2:8:8). Locke's first problem, therefore, is to trace the origin
and history of ideas, and the ways in which the understanding operates
upon them, in order that he may be able to see what knowledge is
and how far it reaches. This wide use of the term "idea"
is inherited from Descartes. The contemporary term which corresponds
with it most nearly is "presentation". But presentation
is, strictly, only one variety of Locke's idea, which includes also
representation and image, perception, and concept or notion. His
usage of the term thus differs so widely from the old Platonic meaning
that the danger of confusion between them is not great. It suited
the author's purpose also from being a familiar word in ordinary
discourse as well as in the language of philosophers. Herein, however,
lays danger from which he did not escape. In common usage "idea"
carries with it a suggestion of contrast with reality; this is not
supposed in Locke's use.
In the first book of the Essay, on the subject of innate ideas,
Locke points to the variety of human experience, and to the difficulty
of forming general and abstract ideas, and he ridicules the view
that any such ideas can be antecedent to experience. All the parts
of our knowledge, he insists, have the same rank and the same history
regarding their origin in experience. It is in its most extreme
form that the doctrine of innate ideas is attacked; but he cannot
seen any middle ground between that extreme doctrine and his own
view that all ideas have their origin in experience. Indeed, it
is difficult to determine against whom the argument is directed.

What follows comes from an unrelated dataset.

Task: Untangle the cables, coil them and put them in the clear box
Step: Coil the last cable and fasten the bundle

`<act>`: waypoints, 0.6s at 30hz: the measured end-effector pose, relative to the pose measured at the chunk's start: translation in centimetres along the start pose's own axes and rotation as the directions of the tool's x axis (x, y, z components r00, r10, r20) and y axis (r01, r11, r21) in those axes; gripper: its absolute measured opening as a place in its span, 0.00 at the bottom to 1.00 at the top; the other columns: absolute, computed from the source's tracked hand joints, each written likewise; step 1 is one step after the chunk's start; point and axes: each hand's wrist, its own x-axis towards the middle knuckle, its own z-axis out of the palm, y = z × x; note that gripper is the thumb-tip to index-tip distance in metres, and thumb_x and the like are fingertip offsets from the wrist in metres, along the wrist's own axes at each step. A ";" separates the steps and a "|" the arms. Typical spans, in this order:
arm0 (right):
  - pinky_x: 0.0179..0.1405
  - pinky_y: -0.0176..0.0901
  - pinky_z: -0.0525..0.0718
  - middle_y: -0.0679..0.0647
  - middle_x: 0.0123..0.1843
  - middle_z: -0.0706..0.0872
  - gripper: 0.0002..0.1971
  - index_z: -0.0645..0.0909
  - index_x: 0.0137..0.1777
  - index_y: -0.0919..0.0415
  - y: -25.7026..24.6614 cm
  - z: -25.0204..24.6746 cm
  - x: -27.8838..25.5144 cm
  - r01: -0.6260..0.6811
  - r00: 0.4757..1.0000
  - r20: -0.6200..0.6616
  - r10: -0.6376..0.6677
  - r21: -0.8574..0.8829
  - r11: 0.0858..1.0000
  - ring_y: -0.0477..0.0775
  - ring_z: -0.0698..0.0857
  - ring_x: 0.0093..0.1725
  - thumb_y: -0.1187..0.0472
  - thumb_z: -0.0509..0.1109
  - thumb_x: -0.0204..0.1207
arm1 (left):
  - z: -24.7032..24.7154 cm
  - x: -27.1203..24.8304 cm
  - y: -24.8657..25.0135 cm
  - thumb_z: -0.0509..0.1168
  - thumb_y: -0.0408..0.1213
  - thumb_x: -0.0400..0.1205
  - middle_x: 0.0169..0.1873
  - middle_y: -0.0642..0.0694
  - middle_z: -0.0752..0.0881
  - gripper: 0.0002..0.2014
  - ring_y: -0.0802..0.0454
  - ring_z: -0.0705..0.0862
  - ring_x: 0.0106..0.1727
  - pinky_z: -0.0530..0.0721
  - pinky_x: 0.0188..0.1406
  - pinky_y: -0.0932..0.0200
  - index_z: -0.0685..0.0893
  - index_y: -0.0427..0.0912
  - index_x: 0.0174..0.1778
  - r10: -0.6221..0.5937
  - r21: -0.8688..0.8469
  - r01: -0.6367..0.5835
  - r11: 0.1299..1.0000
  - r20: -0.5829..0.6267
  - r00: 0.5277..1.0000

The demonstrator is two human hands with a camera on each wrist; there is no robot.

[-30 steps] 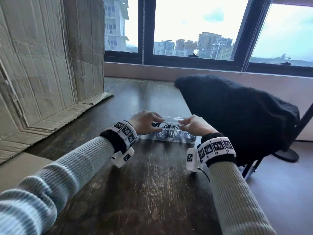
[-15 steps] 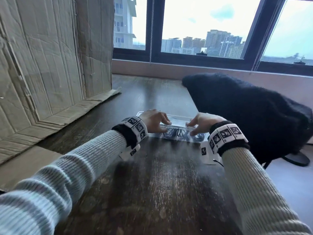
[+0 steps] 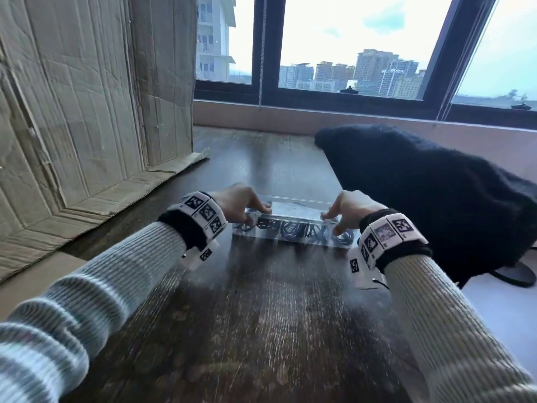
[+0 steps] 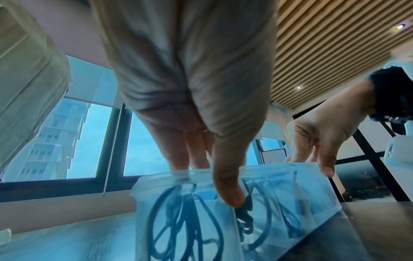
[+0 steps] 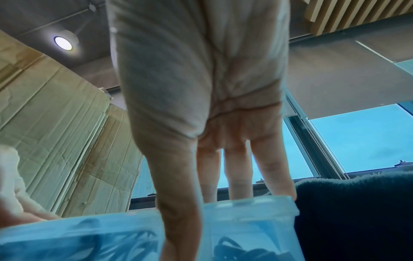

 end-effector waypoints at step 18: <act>0.57 0.36 0.74 0.51 0.69 0.83 0.21 0.82 0.69 0.57 -2.3 -0.1 -3.5 0.007 0.999 0.033 -0.006 -0.034 0.999 0.54 0.82 0.65 0.56 0.73 0.76 | 2.6 -1.7 4.1 0.66 0.22 0.77 0.80 0.46 0.65 0.42 0.47 0.75 0.71 0.75 0.65 0.56 0.56 0.51 0.84 -0.075 0.462 0.067 0.885 -0.001 0.997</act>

But when we note Locke's polemical interest in the question, and
remember the significance for him of the empirical origin of all
the elements of human knowledge, we can be content to see in it
an earnest protest against the principle of authority, a vindication
of our right to examine critically all the so-called "principles"
of human knowledge.
Locke wishes to avoid any presupposition about matter, or mind,
or their relation. It is not difficult to see that the notions which
he has expelled often re-enter. But the peculiar value of his approach
consists in his attempt to keep clear of them. He begins neither
with ind nor matter, but with ideas. Their existence needs no proof:
"everyone is conscious of them in himself, and men's words
and actions will satisfy him that they are in others." His
first inquiry is "how they come into the mind"; has next
business is to show that they constitute the whole material of our
knowledge. In his answer to the former question we discover the
influence of traditional philosophy, or rather of ordinary common
sense views of existence, upon his views. All our ideas, he says,
come from experience. The mind has no innate ideas, but it has innate
faculties: it perceives, remembers, and combines the ideas that
come to it from without; it also desires, deliberates, and wills;
and these mental activities are themselves the source of a new class
of ideas. Experience is therefore twofold. Our observation may be
employed either about external sensible objects, or about the internal
operations of our minds. The former is the source of most of the
ideas which we have, and, as it depends "wholly upon our senses,"
is called "sensation." The latter is a source of ideas
which "every man has wholly in himself," and it might
be called "internal sense"; to it he gives the name "reflection."